Starting at the line that contains "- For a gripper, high" and ending at the line that contains "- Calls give", the lines below are to be given again exactly, with nothing added.

(Entries supplied):
○ ○ ○ ○ ○

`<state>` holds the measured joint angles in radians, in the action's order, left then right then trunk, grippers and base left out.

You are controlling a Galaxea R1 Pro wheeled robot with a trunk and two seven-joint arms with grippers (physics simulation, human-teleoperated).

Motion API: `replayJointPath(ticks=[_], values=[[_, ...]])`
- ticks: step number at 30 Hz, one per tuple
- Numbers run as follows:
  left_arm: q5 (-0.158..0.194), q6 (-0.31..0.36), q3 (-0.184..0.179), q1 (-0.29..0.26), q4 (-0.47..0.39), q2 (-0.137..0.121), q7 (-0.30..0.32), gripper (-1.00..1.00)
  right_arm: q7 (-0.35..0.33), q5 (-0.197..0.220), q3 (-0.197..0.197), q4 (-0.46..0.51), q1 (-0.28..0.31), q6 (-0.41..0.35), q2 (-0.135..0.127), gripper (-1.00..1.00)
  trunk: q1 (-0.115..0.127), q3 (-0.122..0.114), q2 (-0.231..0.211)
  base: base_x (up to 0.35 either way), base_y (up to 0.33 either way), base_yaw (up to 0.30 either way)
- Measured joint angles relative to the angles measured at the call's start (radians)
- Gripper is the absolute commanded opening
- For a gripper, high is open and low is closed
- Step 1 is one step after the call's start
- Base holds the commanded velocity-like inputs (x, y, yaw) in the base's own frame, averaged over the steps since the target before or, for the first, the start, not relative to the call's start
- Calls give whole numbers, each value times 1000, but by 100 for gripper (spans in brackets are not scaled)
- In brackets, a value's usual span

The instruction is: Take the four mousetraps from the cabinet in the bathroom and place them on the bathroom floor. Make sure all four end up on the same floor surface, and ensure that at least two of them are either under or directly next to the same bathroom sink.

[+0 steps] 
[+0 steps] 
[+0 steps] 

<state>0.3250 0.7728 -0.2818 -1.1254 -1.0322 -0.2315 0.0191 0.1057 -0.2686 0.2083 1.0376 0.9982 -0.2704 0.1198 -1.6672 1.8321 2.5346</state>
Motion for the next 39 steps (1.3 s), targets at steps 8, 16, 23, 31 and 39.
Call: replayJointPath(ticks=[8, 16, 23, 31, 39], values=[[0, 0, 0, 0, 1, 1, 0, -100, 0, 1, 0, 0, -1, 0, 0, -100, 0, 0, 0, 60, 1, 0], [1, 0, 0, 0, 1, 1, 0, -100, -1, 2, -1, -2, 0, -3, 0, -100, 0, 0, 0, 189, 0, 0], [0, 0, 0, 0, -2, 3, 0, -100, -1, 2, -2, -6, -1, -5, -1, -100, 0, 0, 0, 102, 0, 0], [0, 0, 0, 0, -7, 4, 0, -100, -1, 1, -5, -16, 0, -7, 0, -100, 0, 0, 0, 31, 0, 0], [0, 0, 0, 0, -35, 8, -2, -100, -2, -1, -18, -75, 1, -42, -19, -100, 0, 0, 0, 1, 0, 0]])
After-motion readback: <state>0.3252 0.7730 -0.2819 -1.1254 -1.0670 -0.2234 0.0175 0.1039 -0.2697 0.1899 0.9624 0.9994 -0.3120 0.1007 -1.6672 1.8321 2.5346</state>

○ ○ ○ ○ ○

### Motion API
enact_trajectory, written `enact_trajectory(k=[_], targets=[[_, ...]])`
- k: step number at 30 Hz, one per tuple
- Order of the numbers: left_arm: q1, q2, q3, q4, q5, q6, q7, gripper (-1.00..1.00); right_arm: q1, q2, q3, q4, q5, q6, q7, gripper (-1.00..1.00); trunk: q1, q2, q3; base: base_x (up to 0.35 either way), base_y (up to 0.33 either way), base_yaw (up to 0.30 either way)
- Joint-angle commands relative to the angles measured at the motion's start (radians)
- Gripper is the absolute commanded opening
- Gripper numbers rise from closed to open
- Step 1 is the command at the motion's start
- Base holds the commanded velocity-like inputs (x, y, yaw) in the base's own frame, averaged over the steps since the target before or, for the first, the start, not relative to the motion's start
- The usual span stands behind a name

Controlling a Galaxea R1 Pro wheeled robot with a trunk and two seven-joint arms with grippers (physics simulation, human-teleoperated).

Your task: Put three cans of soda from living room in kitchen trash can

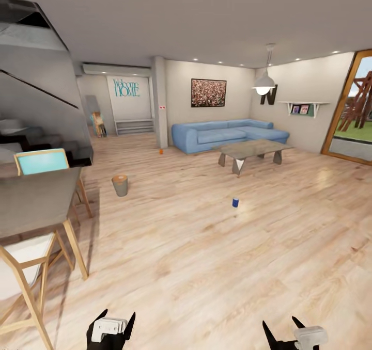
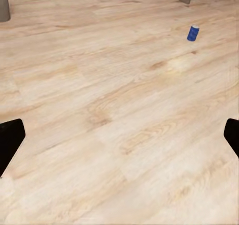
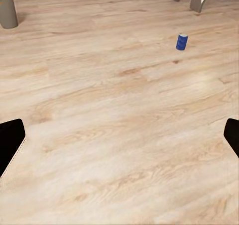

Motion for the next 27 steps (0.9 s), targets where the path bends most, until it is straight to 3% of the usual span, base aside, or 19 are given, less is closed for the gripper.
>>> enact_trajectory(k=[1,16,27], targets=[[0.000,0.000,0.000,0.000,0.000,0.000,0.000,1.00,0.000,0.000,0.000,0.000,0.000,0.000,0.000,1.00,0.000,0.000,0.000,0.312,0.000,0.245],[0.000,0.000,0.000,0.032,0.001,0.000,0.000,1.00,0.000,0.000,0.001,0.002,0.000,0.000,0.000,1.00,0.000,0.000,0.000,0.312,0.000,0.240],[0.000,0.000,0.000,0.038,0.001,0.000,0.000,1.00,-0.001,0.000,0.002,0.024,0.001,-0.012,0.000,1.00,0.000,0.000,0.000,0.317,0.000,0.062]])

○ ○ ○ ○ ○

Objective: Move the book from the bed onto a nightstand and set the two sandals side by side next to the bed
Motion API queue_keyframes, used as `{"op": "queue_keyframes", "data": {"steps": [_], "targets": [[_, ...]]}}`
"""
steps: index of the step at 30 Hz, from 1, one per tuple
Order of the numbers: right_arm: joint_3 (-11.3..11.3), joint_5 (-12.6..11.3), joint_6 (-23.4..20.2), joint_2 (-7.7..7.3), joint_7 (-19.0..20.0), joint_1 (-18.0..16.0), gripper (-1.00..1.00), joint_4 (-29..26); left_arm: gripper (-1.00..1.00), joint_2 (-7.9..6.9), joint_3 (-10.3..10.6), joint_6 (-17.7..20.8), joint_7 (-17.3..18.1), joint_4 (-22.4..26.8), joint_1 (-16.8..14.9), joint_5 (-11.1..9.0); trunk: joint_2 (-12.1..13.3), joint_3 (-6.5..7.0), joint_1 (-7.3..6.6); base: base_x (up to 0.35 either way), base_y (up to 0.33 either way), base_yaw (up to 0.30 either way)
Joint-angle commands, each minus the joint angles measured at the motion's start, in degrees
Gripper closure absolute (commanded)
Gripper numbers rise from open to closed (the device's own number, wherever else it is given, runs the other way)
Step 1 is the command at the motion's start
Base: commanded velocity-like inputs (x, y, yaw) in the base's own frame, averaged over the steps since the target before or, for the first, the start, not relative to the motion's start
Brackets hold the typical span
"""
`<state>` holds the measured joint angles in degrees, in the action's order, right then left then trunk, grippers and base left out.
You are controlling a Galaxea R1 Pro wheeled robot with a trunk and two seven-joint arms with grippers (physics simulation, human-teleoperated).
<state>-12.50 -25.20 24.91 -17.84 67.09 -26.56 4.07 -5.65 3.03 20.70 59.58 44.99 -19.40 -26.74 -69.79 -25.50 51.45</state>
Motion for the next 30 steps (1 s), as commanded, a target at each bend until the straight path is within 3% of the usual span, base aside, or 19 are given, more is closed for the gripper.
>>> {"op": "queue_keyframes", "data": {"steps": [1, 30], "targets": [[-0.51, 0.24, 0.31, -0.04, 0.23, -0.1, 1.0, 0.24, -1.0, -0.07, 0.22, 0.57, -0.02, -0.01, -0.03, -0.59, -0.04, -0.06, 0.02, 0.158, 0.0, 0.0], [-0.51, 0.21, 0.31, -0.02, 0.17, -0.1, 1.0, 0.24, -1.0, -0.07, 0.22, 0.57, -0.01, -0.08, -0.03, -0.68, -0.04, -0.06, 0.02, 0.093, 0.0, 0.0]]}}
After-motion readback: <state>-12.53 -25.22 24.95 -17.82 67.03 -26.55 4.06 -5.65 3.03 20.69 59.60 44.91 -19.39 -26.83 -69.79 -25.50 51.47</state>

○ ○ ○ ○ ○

(Response for this exercise):
- For a gripper, high is open and low is closed
- Step 1 is one step after the call's start
- Base holds the commanded velocity-like inputs (x, y, yaw) in the base's own frame, averaged over the steps since the target before or, for the first, the start, not relative to the call's start
- Calls give whole numbers, each value times 1000, but by 100 for gripper (spans in brackets are not scaled)

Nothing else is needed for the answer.